Problem requirements:
Using the listing below, set down exactly the lines starting at the line that contains "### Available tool" and ending at the line that contains "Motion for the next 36", both included, and no others.

Extracted information:

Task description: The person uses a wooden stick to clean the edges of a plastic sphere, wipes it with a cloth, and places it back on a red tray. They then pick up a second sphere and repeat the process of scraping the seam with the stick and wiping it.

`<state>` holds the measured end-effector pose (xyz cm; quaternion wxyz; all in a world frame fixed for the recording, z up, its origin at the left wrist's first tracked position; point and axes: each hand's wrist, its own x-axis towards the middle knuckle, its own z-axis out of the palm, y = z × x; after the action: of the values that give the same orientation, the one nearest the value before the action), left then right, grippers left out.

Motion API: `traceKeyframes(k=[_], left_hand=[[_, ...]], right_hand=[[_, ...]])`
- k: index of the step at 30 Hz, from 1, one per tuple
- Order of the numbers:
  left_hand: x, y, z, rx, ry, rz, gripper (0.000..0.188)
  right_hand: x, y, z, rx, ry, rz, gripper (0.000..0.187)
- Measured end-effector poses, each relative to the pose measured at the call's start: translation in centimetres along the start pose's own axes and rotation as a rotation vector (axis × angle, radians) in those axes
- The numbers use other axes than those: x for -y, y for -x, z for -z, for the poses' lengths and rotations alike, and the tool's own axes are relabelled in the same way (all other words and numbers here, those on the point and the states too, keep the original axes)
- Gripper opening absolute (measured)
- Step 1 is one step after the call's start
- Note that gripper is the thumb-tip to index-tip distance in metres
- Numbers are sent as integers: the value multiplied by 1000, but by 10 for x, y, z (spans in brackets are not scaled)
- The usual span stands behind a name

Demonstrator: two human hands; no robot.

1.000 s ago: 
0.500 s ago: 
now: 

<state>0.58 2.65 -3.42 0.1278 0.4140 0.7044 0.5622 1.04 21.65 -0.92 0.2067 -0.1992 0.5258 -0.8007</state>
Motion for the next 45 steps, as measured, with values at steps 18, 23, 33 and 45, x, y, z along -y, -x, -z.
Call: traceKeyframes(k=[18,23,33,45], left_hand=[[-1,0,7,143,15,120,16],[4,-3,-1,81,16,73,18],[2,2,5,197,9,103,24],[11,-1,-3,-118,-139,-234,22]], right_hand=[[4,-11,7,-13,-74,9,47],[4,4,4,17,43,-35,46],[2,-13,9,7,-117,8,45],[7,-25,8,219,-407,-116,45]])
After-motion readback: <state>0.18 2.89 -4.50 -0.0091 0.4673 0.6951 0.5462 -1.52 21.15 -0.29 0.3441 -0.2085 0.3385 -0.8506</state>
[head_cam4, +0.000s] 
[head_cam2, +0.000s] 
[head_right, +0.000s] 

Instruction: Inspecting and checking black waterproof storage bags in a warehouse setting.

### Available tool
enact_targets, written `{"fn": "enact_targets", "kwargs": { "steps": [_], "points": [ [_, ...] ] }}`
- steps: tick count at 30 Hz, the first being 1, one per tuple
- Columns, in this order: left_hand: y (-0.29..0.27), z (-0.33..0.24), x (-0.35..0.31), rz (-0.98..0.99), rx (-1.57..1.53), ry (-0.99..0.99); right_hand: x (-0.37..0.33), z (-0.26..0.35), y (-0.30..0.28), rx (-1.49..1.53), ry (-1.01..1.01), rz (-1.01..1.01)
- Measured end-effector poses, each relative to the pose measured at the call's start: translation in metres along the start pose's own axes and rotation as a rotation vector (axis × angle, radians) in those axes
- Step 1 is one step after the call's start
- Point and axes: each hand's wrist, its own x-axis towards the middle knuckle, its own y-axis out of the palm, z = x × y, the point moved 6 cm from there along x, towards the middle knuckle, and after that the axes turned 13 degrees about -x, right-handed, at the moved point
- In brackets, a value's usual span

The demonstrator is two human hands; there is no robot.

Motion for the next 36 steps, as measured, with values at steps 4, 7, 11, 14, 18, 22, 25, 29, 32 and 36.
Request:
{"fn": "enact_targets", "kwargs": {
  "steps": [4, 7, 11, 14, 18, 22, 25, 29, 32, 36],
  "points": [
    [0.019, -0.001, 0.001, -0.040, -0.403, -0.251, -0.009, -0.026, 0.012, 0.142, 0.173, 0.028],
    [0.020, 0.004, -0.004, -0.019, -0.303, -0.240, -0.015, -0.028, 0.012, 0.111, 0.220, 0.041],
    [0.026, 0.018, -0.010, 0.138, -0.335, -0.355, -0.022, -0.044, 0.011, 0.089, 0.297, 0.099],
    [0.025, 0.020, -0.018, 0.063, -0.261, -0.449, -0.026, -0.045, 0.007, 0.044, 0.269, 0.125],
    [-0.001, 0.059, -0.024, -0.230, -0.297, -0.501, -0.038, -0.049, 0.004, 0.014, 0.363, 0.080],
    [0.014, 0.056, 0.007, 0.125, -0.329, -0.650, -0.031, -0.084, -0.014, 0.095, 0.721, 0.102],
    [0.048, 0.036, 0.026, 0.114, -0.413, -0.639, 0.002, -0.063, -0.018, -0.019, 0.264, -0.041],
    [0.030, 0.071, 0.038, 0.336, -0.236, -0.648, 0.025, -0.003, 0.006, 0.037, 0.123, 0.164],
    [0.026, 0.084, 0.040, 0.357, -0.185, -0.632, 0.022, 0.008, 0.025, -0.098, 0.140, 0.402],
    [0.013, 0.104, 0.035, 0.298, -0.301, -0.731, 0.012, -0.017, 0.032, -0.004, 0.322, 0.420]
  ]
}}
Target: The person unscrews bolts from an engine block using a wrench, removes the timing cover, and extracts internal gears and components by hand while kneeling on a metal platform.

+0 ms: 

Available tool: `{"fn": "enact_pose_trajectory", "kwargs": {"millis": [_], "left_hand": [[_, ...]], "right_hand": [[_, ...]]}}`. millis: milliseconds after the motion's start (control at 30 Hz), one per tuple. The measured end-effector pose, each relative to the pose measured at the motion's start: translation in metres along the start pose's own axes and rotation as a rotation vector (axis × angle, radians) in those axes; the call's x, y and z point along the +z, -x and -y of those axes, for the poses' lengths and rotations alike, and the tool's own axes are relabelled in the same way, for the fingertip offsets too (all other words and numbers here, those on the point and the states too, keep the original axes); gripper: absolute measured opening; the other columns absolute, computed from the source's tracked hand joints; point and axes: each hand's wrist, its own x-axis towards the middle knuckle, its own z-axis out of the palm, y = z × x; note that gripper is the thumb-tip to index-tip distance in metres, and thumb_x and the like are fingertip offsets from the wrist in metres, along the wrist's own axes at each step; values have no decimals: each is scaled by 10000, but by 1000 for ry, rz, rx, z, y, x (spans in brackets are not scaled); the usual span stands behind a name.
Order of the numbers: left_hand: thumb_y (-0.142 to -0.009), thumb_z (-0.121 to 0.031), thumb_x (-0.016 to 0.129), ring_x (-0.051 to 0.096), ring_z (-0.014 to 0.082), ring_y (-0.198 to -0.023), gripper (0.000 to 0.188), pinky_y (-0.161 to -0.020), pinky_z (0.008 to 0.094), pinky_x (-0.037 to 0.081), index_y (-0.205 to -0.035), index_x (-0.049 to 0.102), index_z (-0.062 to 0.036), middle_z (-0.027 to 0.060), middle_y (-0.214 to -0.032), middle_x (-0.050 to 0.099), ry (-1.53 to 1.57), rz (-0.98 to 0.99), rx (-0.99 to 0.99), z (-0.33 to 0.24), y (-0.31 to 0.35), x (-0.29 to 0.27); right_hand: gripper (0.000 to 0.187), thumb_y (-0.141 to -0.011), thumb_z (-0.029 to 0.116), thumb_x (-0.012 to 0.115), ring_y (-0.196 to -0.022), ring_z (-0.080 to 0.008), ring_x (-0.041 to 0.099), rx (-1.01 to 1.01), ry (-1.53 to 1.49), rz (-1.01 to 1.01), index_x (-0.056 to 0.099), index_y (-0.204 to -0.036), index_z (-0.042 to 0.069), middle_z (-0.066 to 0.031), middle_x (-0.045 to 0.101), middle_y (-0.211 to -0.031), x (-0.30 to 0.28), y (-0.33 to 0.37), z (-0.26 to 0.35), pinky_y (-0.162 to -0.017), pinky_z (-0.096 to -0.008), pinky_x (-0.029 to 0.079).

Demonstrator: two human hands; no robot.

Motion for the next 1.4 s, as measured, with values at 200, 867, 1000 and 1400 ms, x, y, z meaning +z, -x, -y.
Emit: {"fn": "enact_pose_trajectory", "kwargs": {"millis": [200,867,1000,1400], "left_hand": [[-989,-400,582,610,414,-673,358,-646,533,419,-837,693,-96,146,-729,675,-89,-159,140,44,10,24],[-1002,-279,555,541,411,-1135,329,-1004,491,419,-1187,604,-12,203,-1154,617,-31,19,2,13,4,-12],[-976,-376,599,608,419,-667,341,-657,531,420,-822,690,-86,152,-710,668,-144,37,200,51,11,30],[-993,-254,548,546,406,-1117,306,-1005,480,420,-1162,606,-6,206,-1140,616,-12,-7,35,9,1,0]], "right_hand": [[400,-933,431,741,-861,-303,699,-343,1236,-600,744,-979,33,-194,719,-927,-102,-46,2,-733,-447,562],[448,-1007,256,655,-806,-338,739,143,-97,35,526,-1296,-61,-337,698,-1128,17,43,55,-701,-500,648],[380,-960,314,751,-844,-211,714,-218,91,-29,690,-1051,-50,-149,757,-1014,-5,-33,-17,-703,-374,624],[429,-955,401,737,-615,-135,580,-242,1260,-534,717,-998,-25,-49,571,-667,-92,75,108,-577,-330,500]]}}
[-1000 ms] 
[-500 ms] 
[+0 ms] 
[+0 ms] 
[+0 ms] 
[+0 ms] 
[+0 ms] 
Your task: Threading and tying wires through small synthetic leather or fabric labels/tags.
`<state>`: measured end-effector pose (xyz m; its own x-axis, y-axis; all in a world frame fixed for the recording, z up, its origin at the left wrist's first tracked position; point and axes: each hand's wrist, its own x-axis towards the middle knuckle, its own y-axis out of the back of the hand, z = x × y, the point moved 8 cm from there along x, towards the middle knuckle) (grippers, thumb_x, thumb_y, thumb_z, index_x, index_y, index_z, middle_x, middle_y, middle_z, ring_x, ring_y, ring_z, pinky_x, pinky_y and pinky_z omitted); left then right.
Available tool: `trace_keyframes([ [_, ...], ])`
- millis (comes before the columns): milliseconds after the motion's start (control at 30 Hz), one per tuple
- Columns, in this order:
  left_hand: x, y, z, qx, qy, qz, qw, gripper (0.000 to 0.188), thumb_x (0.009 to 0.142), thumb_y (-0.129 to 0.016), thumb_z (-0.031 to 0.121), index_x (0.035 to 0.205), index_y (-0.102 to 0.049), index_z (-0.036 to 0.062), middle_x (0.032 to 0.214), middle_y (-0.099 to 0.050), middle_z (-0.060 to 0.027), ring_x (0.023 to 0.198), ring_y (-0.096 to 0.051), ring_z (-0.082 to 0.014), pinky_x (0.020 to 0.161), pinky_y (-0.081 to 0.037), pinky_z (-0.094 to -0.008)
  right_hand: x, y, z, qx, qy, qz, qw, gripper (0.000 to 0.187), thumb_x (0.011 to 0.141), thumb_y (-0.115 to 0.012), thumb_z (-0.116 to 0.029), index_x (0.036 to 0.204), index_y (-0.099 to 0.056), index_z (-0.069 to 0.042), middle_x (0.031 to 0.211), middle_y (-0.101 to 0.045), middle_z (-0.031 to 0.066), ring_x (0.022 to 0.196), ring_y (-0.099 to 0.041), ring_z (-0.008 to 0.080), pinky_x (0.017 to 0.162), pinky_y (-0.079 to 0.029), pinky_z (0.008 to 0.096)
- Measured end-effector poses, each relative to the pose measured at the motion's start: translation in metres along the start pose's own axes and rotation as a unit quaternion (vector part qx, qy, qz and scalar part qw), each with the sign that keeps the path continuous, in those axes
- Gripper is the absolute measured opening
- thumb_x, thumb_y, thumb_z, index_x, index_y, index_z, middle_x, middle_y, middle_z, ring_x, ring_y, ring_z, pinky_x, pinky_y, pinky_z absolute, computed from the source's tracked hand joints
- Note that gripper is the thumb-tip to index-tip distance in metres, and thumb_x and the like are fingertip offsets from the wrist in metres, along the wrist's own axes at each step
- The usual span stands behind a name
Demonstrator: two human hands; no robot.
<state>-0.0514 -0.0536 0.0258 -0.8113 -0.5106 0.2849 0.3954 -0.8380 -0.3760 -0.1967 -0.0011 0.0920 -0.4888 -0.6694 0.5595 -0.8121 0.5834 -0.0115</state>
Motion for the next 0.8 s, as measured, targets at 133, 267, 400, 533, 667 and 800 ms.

Completed task:
### Available tool
enact_targets, written `{"fn": "enact_targets", "kwargs": { "steps": [_], "points": [ [_, ...] ] }}`
- steps: tick count at 30 Hz, the first being 1, one per tuple
- Columns, in this order: left_hand: y (-0.29..0.27), z (-0.33..0.24), x (-0.35..0.31), rz (-0.98..0.99), rx (-1.57..1.53), ry (-0.99..0.99); right_hand: x (-0.37..0.33), z (-0.26..0.35), y (-0.30..0.28), rx (-1.49..1.53), ry (-1.01..1.01), rz (-1.01..1.01)
- Measured end-effector poses, each relative to the pose measured at the call's start: translation in metres along the start pose's own axes and rotation as a rotation vector (axis × angle, radians) in those axes
- Step 1 is one step after the call's start
- Point and axes: each hand's wrist, its own x-axis towards the middle knuckle, its own y-axis out of the palm, z = x × y, the point moved 6 cm from there along x, towards the middle knuckle, and after that the axes turned 13 degrees about -x, right-handed, at the moved point
- In brackets, a value's usual span

The demonstrator is two human hands; there is no robot.

Motion for the next 36 steps, as measured, with values at steps 4, 7, 11, 14, 18, 22, 25, 29, 32 and 36.

With this, the exercise is complete.